Il mio corpo s'inscrit dans une trilogie, tournée en Sicile par Michele Pennetta, dont les deux premiers opus sont 'A iucata et Pescatori di corpi. Le metteur en scène a, en effet, toujours été fasciné par l'île italienne et sa face cachée. Il explique : "Dans chacun de mes films, je m'intéresse à des personnages marginaux, invisibles aux yeux de la société. J'ai voulu montrer ce monde de laissés pour compte. Pendant que je tournais mon premier film, j'ai été témoin de problèmes liés aux flux migratoires. Comment regarder la réalité de l'immigration de manière inédite ? Je pense qu’à l’époque je n’étais pas assez mur pour parler de ce sujet. Il m'a fallu cheminer intérieurement et artistiquement."
Avec Il mio corpo, Michele Pennetta filme deux destins en miroir. A l'origine, le cinéaste n'avait pas prévu d'avoir un second personnage puisqu'il comptait uniquement se centrer sur la famille de Marco. Il précise : "Mais en plus des mines, j'ai découvert que cette île abritait l'un des plus grands centres pour migrants d'Europe. Ce qui m'a frappé, c'est que ce lieu est comme une mine, ce qui me ramenait à mon sujet d'origine. Ce centre se situe au milieu de nulle part. Les résidents font du stop pour rejoindre les villes d'à côté quand ils ne volent pas des vélos. Je me suis dit que ce serait bien que j'intègre une autre histoire et en prospectant, je suis tombé sur Stanley qui travaillait à l'église."

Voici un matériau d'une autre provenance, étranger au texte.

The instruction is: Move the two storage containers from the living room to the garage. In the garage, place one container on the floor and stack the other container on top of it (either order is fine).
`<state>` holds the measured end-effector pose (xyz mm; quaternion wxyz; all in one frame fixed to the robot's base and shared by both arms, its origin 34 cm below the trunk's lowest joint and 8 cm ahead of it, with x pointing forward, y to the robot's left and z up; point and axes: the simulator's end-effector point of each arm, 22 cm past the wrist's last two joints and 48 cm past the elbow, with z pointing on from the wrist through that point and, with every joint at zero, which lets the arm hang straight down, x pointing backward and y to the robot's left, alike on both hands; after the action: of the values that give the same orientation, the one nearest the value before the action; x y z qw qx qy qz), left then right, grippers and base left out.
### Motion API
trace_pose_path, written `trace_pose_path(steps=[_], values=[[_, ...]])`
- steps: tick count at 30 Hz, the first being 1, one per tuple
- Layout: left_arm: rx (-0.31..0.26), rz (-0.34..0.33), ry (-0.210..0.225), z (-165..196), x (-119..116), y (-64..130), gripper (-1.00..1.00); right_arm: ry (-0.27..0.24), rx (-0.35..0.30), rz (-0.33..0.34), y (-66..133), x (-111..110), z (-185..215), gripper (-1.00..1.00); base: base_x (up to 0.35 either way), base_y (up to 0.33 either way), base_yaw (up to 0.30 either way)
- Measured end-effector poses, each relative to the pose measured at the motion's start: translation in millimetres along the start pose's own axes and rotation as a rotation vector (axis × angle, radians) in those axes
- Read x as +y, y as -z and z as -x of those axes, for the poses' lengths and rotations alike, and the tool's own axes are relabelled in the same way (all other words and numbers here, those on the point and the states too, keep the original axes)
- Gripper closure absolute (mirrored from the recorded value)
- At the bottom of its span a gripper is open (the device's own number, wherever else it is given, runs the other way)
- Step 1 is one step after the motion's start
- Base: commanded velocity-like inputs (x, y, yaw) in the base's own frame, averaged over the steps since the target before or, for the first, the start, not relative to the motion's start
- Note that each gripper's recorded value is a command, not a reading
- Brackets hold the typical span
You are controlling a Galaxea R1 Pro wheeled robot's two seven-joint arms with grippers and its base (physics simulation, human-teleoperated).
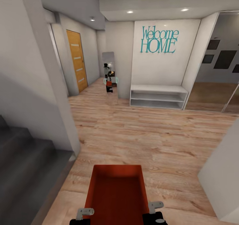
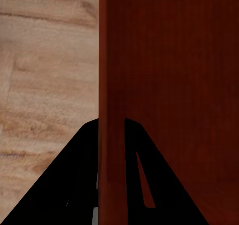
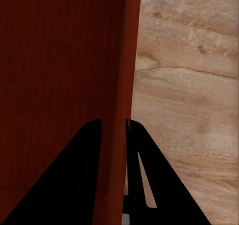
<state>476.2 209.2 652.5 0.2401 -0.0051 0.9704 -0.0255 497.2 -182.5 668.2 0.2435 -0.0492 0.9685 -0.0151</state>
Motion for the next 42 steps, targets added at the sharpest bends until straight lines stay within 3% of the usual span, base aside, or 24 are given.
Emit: trace_pose_path(steps=[42], values=[[0.000, 0.000, 0.000, -0.1, 0.0, 0.0, 1.00, 0.000, 0.000, 0.000, 0.0, 0.0, 0.0, 1.00, 0.343, 0.000, 0.000]])
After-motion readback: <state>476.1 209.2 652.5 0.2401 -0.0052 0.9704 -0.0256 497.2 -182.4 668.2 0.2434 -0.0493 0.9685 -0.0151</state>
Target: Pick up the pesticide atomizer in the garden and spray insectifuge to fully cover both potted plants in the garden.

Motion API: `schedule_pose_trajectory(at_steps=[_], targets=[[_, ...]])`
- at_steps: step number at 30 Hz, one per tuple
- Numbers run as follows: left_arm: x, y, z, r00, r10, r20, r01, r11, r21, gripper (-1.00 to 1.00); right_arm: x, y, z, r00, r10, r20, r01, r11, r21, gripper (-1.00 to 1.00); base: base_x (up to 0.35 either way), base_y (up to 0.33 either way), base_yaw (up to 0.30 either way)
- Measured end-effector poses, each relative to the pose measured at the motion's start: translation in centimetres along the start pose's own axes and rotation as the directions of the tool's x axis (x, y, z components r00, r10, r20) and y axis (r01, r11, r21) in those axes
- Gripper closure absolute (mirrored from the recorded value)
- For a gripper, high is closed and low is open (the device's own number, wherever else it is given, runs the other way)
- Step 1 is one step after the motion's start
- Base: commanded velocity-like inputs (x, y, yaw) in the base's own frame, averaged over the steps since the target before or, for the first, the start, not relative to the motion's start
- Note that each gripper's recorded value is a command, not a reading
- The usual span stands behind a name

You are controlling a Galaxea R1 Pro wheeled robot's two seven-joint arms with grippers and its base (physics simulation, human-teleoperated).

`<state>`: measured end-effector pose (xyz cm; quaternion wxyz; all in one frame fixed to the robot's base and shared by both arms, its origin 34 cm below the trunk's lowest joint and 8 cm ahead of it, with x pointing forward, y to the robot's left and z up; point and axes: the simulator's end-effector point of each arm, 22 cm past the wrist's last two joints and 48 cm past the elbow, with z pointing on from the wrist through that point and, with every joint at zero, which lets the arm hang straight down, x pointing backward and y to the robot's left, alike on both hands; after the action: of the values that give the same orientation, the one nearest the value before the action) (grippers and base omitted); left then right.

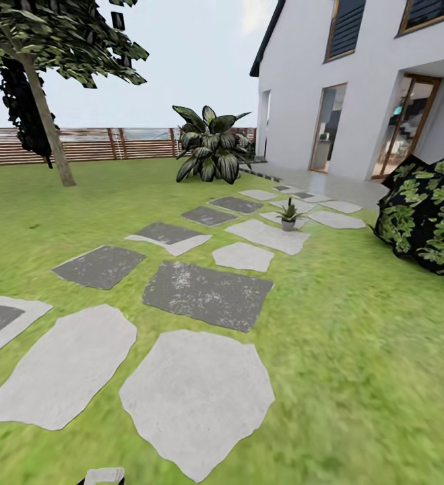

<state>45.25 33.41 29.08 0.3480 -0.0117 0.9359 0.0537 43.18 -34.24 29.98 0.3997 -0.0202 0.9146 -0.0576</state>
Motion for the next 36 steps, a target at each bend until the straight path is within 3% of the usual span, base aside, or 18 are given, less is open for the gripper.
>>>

Michele Pennetta a opté pour une mise en scène marquée par de nombreux contrastes, notamment entre la beauté et la misère. Le réalisateur justifie ce parti-pris : "Nous avions rarement des lumières avec nous, excepté pour les scènes d'intérieur où la lumière était trop basse. Nous avons vraiment travaillé la lumière naturelle et tourné à des périodes de la journée où ces contrastes étaient les plus évidents et les plus typiques de cette île de la Sicile. A l'époque où nous tournions, la lumière était magnifique. Sans que nous ayons eu à intervenir, nous avions en effet ces grands contrastes entre la beauté et la misère. C'est un des thèmes du film. J'essaie de sublimer l'environnement."
Le titre, Il mio corpo, s'est imposé à la fin du montage, et englobe la thématique religieuse, présente dans le film. Michele Pennetta note : "Effectivement, il y a tous ces rappels de la religion dans le film qui fonctionnent de manière symbolique, comme la découverte de la statue de la Vierge dans la décharge. Ce titre renvoie aussi au corps qui travaille, qui marche, qui accomplit un certain nombre d'actions, en plus du corps sacrificiel du Christ. Ce titre ouvre donc à différentes interprétations. Cette dimension à la fois religieuse et physique est présente dans le film."
Il mio corpo a été sélectionné en compétition internationale au Festival Vision du Réel, ainsi qu’au Festival de Cannes dans la programmation ACID, en 2020.
Il mio corpo, comme les autres films de Michele Pennetta, montrent ce que la société a laissé derrière elle, à savoir des déchets, mais aussi les migrants. Il précise : "Quand les jeunes sortent du centre pour migrants à 18 ans, comme dans tous les autres pays européens, ils n'ont plus le statut de mineurs accompagnés. Ils deviennent des clandestins pour la plupart. L'Italie ne les rapatrie pas et les laisse errer sur son sol. Quand ils les attrapent, ils les jettent en prison. Les migrants sont en effet comme ces objets que l'on jette, en plus ou moins bon état. Stanley est un rebut de la société, sauf qu'il essaie de remonter la pente. Il refuse de dealer. J'ai vu des camps clandestins avec certains de ces jeunes migrants qui squattent des maisons à l'abandon."